But what you said is (emphasis mine):

> For these tools, you won’t notice.

> None of these tools that they’re oxidizing is compute bound

just blatantly wrong and a >2x difference in perf is absolutely relevant and something I would notice personally. Maybe I'm the only one who likes sorting to be as fast as possible, but I'd guess not.

> You should try that benchmark with sort compiled with Fil-C.

Feel free to post a complete MRE for doing this and I'd be happy to run it.



I don't know what two sorts you're comparing, but I'm guessing neither one of them is compiled in Fil-C. Is it really the case that the Rust one is 2x faster? Or is it that the C one is 2x faster? Also, it's just one benchmark of sort, so for all we know the two sort implementations really have the same perf if you test a broader set of cases.

The interesting question - going back to my original post - is what the Fil-C slow down would be. Just because a program takes 100% CPU doesn't mean it'll experience bad overheads when compiled with Fil-C.

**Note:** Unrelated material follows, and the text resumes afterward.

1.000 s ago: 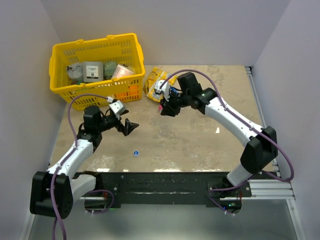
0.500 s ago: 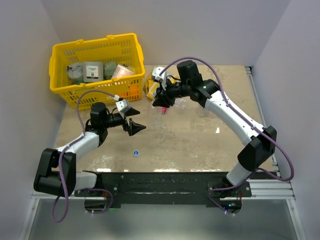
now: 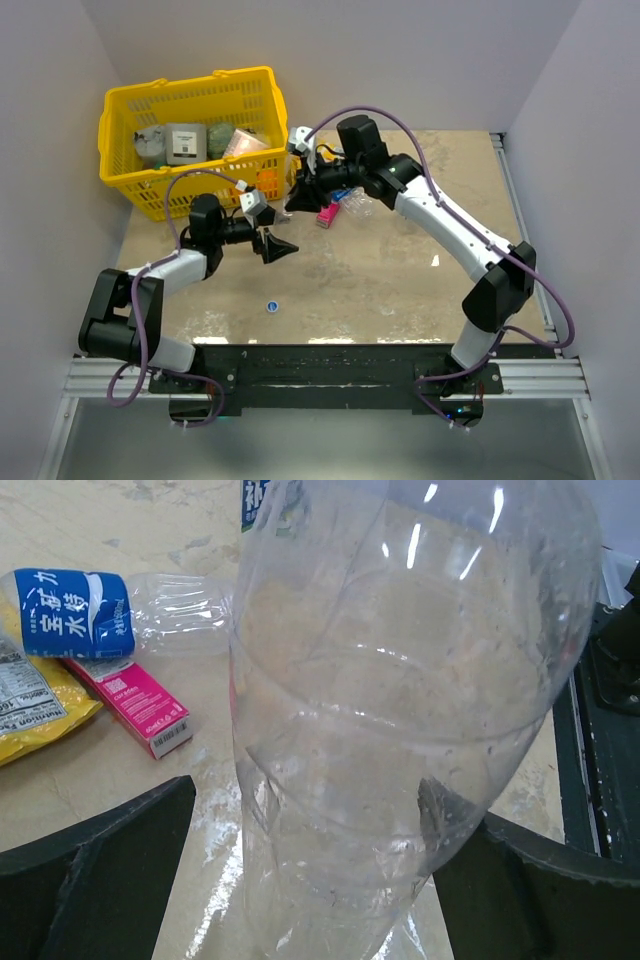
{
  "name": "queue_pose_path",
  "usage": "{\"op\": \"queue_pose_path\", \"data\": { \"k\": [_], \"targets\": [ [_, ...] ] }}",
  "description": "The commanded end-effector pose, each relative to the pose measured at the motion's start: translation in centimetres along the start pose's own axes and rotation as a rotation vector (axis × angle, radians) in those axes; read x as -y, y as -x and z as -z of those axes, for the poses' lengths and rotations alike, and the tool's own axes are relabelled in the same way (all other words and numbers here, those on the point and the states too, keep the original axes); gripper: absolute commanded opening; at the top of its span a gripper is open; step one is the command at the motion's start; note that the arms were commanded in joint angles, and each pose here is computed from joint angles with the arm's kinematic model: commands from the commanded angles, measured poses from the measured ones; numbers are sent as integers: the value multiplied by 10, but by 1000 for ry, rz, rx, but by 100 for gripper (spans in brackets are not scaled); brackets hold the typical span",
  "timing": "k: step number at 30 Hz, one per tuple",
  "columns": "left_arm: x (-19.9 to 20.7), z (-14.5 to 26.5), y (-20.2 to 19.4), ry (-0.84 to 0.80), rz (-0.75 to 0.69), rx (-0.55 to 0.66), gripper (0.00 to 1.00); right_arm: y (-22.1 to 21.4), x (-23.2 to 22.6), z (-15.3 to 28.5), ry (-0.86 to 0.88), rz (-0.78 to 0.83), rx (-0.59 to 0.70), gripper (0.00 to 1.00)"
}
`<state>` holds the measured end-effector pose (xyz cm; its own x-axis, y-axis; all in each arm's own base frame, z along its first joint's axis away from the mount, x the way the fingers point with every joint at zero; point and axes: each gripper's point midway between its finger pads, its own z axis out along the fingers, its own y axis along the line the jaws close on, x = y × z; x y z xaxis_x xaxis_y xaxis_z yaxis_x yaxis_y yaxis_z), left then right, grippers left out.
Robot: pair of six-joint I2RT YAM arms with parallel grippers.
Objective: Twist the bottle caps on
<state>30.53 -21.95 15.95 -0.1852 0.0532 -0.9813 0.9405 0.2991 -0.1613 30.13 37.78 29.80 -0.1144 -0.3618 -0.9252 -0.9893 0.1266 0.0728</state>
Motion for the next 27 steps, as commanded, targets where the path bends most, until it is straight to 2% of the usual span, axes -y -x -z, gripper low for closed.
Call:
{"op": "queue_pose_path", "data": {
  "k": [1,4,8,10,11,15,18,19,22,25,27],
  "targets": [
    [-1,-5,18,-56,-82,18,97,37,-11,-1,45,43,87,0],
    [1,-5,15,-70,-95,10,91,40,-11,-2,51,45,96,0],
    [0,-4,9,-68,-79,-3,74,41,-10,-5,54,48,101,0],
    [-2,-2,7,-55,-70,-9,71,41,-9,-6,57,46,102,0],
    [-2,-2,7,-52,-72,-9,64,42,-9,-6,58,45,102,0],
    [-7,4,5,-15,-62,-24,57,44,-6,-7,47,53,108,1],
    [-13,10,6,37,-48,-36,47,47,-1,-6,18,51,113,25],
    [-15,11,8,53,-49,-39,44,51,0,-5,4,52,120,41],
    [-23,21,14,143,-63,-69,38,73,6,13,-87,94,154,58],
    [-31,36,26,258,-62,-61,27,88,17,35,-215,154,170,63],
    [-40,52,38,351,-18,-30,21,85,28,46,-297,169,155,63]
  ]
}}
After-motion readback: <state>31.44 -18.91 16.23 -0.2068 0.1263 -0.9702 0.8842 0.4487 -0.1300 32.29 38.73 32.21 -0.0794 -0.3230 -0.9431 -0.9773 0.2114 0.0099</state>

I don't know what you mean by "complete MRE". You can download the Fil-C binaries and point coreutils' configure script at the compiler and see what happens. It's not hard.


> I don't know what two sorts you're comparing

I showed you in my original comment. Both are C. One is the `sort` that comes with macOS, as shown at `/usr/bin/sort`, and the other is from GNU coreutils.

> Also, it's just one benchmark of sort, so for all we know the two sort implementations really have the same perf if you test a broader set of cases.

Sure, you're welcome to come up with a more comprehensive benchmark suite to support YOUR claim that tools like `sort` are not "compute bound" and you won't "notice" a difference in speed. I agree that 1 benchmark is insufficient to make generalized claims about performance. But it is very obviously better than 0 benchmarks (which is the number you have provided to support your claim).

See also: https://en.wikipedia.org/wiki/Burden_of_proof_(philosophy)

In the interest of over-communicating, please note the qualification I gave originally: for files cached in RAM.

> I don't know what you mean by "complete MRE". You can download the Fil-C binaries and point coreutils' configure script at the compiler and see what happens. It's not hard.

Cool, then you should be able to show me a transcript of the precise commands necessary to do this very easily!